Learning with technologies is not about pushing buttons or knowing when to click. Most vendors have classes on the features and functions of the tools they are selling, and since there are many families of tools to choose from, vendors obviously put a great deal of time and energy into the comparison of features and functions of one tool versus another. If, however, the same amount of effort were invested into teaching how to create quality instruction, I can pretty much guarantee outstanding results. My theory is you use what you have. It is very possible to create a quality course using only emails if that course is well designed. Fortunately, there are wonderful synchronous and asynchronous tools that allow you many more affordances than email has to offer, and these new tools are getting better all the time. Now that you have these tools at your disposal, it is your responsibility to learn to use them wisely.
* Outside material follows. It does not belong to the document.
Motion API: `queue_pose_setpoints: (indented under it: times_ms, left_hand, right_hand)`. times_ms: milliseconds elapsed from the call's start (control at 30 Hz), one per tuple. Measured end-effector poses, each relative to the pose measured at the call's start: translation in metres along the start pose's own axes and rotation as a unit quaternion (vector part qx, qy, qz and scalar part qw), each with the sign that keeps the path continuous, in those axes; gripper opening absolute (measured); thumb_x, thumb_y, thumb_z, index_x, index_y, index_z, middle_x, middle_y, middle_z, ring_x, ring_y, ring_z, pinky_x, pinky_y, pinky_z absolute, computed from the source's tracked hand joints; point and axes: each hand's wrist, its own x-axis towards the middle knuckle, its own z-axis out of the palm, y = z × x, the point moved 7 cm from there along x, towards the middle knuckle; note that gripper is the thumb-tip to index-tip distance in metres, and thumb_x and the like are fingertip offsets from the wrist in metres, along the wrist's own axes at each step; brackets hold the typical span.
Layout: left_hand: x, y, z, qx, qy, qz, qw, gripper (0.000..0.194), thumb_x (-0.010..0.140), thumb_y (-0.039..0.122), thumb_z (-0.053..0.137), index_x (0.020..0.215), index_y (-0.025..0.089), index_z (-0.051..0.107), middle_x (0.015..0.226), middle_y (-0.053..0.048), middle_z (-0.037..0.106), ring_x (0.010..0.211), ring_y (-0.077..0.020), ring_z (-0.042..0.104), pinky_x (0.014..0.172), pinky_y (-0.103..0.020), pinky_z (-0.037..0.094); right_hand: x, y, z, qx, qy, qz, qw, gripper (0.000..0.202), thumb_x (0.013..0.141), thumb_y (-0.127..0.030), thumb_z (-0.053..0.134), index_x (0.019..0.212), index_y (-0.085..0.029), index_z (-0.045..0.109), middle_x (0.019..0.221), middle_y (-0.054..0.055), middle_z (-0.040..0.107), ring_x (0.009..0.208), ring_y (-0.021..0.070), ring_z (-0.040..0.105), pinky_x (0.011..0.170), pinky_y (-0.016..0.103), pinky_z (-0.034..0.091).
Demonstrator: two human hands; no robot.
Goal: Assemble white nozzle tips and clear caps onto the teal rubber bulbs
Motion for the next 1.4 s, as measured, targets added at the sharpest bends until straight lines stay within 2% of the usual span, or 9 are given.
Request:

Your ability to connect is amazing. You have the Internet, web sites, multimedia, simulations, games, videos, virtual worlds and digital animations. You have the traditional methods of television, print and audio CDs and DVDs. You have social software, social networks and the new clouds and waves. You can connect using computers, laptops, pods, pads and mobile devices. This is nothing short of revolutionary and miraculous. Digital connectivity impacts all forms of communication including texts, images, videos, animations, sounds and spatial representations, and these new media are available to help you expand your vision of training and learning into new dimensions. New methods of training are developing around these technologies, and this in turn impacts everything.
This new media is a bottom-up experiment in social responsibility, a collaborative exchange of ideas and trust unlike any the world has ever known. Because the rules for using all this power are being written now, the impact is yet virtually unknown (Manovich, 2001). Since this responsibility is overwhelming, it helps to break it down into simple elements.
Visuals are a good and inexpensive place to start because visual images have power. Neurocience can track the exact path of visual stimuli through the brain, focusing on the interplay between the optic nerve and the cortex and explaining how chemicals are stimulated in emotional connections as well as how memories are stored and retrieved by the hippocampus. The brain responds both cognitively and emotionally to visual stimuli, and because of these strong cognitive and emotional responses, visual images have a powerful impact on consciousness and learning.
Visuals have the power to attract and keep a learner’s attention focused on the intended content. My understanding of this was enhanced last year when I had the privilege of hearing Daniel Pink, author of “A Whole New Mind” speak at the University of Pennsylvania’s Wharton School. He said that when someone asked the head of neuroscience at Yale University to describe how the brain works in five words or less, he said, “Your brain works in patterns.”
Where the scientific explanation begins to break down is in regard to the impact all this has on the individual. How do you internalize these stimuli? How do they affect you? Where does the brain end and the mind of the individual begin? While there are many theories of consciousness and learning, the two go hand in hand.